[DATA TO PROCESS]:
________________

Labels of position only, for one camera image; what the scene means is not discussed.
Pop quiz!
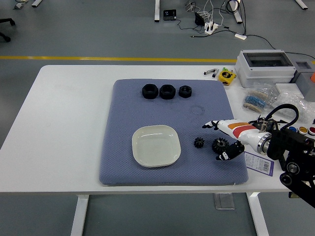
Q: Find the white orange right robot hand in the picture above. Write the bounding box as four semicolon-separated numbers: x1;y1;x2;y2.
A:
202;118;266;162

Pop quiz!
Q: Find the large black gear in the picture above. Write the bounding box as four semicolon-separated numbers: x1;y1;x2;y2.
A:
212;137;231;154

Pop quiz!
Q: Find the small black gear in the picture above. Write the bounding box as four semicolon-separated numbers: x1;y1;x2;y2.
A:
193;137;206;149

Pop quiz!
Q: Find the white push-button control box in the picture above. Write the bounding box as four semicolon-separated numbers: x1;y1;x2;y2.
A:
283;124;315;136

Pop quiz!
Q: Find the flat white box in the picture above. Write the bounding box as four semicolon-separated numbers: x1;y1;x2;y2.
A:
275;83;305;99

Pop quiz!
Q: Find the small black hex nut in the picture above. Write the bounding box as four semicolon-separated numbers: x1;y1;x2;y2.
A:
179;85;192;98

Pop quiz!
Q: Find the small grey box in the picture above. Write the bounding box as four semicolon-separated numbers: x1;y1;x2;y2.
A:
290;59;315;97

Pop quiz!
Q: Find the large black hex nut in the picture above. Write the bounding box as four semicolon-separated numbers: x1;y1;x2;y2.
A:
159;84;176;100
142;84;158;100

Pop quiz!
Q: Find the purple-edged label card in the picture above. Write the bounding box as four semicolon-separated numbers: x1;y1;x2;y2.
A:
243;151;274;177

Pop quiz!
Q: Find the bag of blue resistors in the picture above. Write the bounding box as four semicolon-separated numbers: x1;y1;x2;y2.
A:
242;82;280;114

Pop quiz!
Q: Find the yellow tape measure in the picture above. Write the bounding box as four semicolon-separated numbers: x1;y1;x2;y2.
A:
218;70;237;86

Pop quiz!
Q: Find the bag of white parts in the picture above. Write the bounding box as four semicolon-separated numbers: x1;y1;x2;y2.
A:
270;90;315;123

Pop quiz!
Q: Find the clear plastic holder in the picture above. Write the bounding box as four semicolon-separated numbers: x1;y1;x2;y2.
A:
213;193;236;210

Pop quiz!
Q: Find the white square plate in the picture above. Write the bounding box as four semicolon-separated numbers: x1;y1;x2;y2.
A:
131;124;182;169

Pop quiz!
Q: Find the white power strip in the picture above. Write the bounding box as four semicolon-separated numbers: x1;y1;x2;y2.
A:
204;21;219;34

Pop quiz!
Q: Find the blue-grey quilted mat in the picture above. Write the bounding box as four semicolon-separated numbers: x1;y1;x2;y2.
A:
98;78;249;186

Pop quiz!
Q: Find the black power adapter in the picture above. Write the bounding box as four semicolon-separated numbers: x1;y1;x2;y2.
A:
194;12;205;27

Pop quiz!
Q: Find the black device with screen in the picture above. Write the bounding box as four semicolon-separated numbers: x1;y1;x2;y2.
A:
163;9;177;21

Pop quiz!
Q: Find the white table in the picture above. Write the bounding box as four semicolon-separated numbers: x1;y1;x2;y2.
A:
0;64;315;236

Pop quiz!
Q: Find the black office chair base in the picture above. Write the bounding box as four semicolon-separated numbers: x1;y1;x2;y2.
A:
0;18;16;42

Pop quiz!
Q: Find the grey electrical enclosure box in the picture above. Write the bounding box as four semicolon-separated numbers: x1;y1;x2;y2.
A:
235;49;297;89

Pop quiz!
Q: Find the long black floor cable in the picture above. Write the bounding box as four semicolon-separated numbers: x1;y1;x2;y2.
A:
246;34;315;61

________________

[EXERCISE INSTRUCTIONS]: Filter the entries above and copy only the lines that hold "black".

[RESPONSE]:
Q: Find the large black gear in the picture above. Write the bounding box as four semicolon-separated numbers: x1;y1;x2;y2.
Q: Find the small black gear in the picture above. Write the bounding box as four semicolon-separated numbers: x1;y1;x2;y2.
Q: Find the small black hex nut in the picture above. Write the bounding box as four semicolon-separated numbers: x1;y1;x2;y2.
Q: Find the large black hex nut in the picture above. Write the bounding box as four semicolon-separated numbers: x1;y1;x2;y2.
Q: Find the black power adapter in the picture above. Write the bounding box as four semicolon-separated numbers: x1;y1;x2;y2.
Q: Find the black device with screen in the picture above. Write the bounding box as four semicolon-separated numbers: x1;y1;x2;y2.
Q: Find the black office chair base in the picture above. Write the bounding box as four semicolon-separated numbers: x1;y1;x2;y2.
Q: Find the long black floor cable in the picture above. Write the bounding box as four semicolon-separated numbers: x1;y1;x2;y2.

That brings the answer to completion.